(What you should do)
Copy, without any change, the lines from the one that holds "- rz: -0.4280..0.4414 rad" through the final line of the material below.

■ ■ ■ ■ ■ ■ ■

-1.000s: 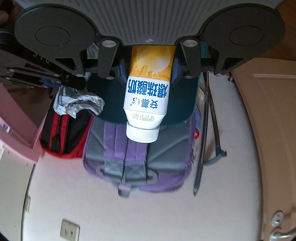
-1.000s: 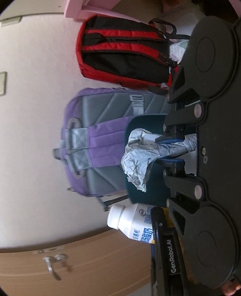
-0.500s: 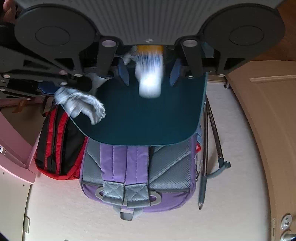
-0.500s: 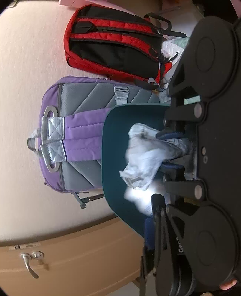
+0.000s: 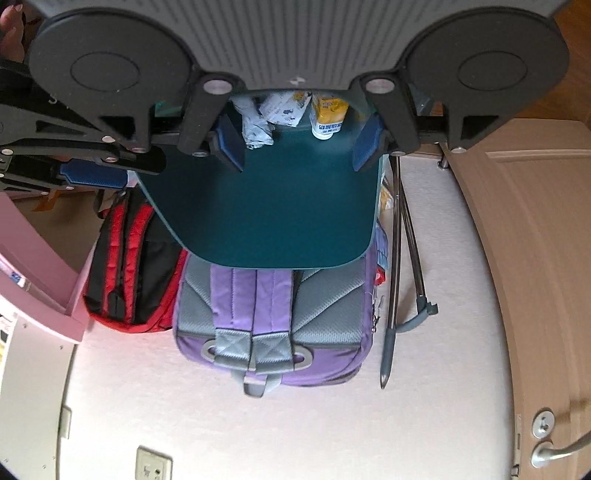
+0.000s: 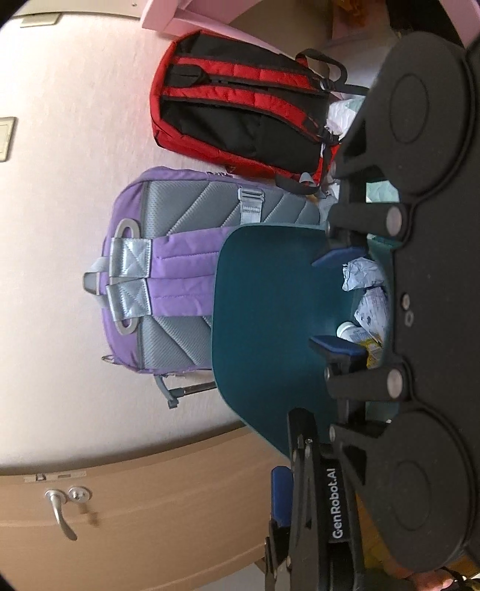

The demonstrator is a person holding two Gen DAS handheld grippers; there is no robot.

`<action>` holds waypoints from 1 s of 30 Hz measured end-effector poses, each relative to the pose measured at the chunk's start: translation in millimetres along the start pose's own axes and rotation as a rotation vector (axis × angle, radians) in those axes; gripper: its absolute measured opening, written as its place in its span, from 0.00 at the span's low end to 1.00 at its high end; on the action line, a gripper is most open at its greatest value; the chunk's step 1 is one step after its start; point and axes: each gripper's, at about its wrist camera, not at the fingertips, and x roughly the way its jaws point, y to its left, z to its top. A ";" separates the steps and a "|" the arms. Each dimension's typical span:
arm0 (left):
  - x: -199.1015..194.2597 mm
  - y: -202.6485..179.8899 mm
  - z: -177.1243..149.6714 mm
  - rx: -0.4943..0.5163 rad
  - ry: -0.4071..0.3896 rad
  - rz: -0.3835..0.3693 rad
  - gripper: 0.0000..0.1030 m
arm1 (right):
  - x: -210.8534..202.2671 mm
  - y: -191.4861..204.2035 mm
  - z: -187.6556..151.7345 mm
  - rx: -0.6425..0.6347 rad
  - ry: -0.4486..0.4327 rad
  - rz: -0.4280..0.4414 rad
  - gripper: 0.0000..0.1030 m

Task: Collect trash
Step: 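Withdraw both open tools from the teal bin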

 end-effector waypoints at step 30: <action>-159.4 -27.1 -95.7 0.026 0.009 -0.099 0.83 | -153.6 20.1 -79.2 -0.024 -0.014 0.107 0.48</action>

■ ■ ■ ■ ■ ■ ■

(Solution for this exercise)
  - rz: -0.4280..0.4414 rad
  - gripper: 0.0000..0.1030 m

Task: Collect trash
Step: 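Withdraw both open tools from the teal bin
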
 end-effector waypoints at step 30: <action>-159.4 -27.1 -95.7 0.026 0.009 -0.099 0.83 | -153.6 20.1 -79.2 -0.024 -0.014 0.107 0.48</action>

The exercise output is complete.